- [DATASET SECTION]:
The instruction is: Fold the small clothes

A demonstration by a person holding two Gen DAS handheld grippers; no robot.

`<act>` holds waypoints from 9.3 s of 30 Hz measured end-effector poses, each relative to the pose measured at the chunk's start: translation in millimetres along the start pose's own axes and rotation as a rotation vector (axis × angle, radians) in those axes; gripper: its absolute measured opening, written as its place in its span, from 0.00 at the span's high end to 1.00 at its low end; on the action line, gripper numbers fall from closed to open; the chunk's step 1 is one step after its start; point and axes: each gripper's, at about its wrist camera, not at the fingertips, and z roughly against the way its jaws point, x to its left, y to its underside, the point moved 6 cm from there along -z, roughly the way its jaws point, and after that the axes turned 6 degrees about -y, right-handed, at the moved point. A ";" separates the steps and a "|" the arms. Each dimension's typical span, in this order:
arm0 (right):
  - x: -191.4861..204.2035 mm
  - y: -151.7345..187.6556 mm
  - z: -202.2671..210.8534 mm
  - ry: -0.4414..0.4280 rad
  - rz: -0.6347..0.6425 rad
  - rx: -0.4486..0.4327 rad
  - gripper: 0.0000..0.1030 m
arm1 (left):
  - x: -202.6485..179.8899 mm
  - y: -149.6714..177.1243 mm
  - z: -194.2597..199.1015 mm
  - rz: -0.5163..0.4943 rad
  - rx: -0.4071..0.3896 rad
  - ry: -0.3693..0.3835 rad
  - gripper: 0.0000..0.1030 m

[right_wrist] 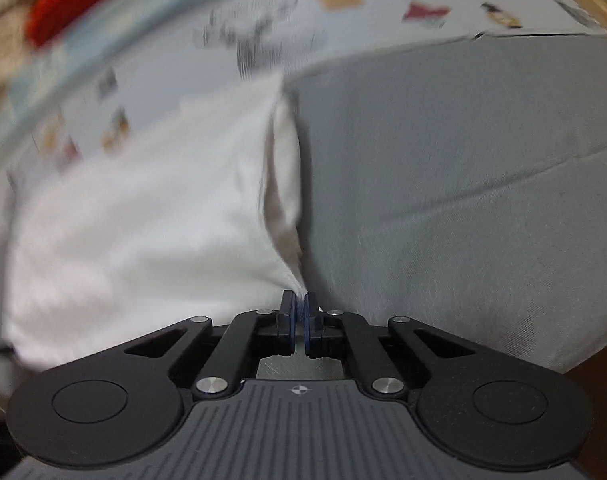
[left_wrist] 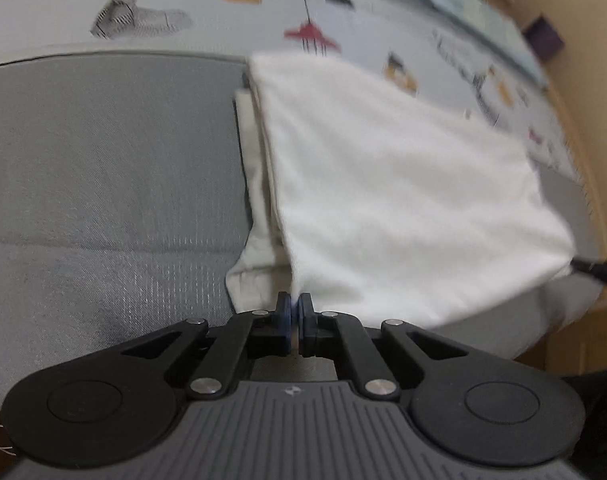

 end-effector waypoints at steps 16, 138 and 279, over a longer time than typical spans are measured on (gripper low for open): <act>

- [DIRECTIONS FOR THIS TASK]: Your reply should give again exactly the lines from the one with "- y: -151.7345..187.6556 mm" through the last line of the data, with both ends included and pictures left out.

- [RESPONSE FOR THIS EXERCISE]:
  - y: -151.7345..187.6556 mm
  - z: -202.2671..210.8534 mm
  - ry: -0.4414..0.4280 rad
  - rz: -0.6347..0.6425 rad
  - rx: -0.4486..0.4327 rad
  - gripper: 0.0000..0.1030 m
arm1 (left):
  - x: -202.6485..179.8899 mm
  - y: -149.6714..177.1243 mm
  - z: -194.2597..199.1015 mm
  - rz: -0.5163..0.4943 rad
  - rx: -0.4071..0.3896 rad
  - ry: -0.3693..0.3835 rad
  - gripper: 0.0000..0.1030 m

[right_wrist] 
[left_wrist] 

 end-effector waypoints at steps 16, 138 and 279, over a longer time than typical spans are measured on (gripper low for open): <act>

The exercise is done; no more work remains.